What the task requires:
Once a line is found to contain "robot", copy it out of the listing.

Exercise materials section start

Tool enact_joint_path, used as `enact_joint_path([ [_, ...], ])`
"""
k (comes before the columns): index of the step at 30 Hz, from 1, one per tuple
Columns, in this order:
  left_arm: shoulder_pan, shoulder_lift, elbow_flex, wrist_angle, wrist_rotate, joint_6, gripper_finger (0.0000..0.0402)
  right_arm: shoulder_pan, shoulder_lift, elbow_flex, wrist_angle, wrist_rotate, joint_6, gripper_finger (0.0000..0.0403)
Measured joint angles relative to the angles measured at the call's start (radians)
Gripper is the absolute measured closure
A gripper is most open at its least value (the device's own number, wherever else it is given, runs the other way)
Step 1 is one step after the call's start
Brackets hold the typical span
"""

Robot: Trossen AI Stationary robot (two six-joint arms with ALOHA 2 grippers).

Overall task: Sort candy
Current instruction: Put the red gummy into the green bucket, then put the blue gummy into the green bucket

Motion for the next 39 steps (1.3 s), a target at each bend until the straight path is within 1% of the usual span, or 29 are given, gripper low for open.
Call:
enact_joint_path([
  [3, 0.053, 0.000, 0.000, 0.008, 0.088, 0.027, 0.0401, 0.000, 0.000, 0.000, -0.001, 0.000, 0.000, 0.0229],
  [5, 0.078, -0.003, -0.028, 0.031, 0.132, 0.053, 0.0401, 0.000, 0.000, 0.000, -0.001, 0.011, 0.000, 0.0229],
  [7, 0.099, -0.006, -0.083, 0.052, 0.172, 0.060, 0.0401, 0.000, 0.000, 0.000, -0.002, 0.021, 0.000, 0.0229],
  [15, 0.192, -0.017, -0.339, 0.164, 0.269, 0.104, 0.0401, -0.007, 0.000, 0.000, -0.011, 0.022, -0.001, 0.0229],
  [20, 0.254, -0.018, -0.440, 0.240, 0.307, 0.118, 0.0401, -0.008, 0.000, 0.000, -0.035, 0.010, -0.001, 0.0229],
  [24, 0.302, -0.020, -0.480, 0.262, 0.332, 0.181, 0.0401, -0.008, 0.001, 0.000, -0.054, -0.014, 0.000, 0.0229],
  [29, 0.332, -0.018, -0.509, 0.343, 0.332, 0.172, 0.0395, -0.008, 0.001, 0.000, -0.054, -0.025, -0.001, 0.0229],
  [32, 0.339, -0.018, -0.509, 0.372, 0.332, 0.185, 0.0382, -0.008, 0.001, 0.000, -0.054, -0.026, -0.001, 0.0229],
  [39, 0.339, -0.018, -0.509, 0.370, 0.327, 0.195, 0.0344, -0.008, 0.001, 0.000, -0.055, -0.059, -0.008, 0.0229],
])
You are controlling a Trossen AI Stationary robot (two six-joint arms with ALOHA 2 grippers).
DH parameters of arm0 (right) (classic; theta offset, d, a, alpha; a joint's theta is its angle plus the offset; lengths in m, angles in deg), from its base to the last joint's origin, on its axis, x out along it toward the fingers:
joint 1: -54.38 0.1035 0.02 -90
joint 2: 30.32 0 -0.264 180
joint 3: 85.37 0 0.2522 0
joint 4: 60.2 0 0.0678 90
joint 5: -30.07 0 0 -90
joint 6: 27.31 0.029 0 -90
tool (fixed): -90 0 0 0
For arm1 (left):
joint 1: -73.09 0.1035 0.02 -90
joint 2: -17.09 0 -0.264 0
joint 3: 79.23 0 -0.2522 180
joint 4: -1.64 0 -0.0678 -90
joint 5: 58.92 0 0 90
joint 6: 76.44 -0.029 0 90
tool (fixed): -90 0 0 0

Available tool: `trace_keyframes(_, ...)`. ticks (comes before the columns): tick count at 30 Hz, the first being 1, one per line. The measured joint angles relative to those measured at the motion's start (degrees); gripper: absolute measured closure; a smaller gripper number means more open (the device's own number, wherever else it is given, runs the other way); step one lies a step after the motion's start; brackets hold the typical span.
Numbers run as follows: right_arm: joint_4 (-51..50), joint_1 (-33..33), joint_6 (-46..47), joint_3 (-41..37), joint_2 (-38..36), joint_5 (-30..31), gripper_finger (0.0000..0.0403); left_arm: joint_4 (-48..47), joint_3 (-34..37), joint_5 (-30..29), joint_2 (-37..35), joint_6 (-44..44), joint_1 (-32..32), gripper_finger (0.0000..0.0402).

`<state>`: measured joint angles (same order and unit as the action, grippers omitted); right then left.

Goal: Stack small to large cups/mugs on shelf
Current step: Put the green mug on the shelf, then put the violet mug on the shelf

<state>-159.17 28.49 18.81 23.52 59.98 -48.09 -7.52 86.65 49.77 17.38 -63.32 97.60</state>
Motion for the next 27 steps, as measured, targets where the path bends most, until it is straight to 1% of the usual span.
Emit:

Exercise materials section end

Answer below:
Robot: Trossen AI Stationary robot (two six-joint arms with ALOHA 2 grippers).
You are controlling a Trossen AI Stationary robot (two six-joint arms with ALOHA 2 grippers).

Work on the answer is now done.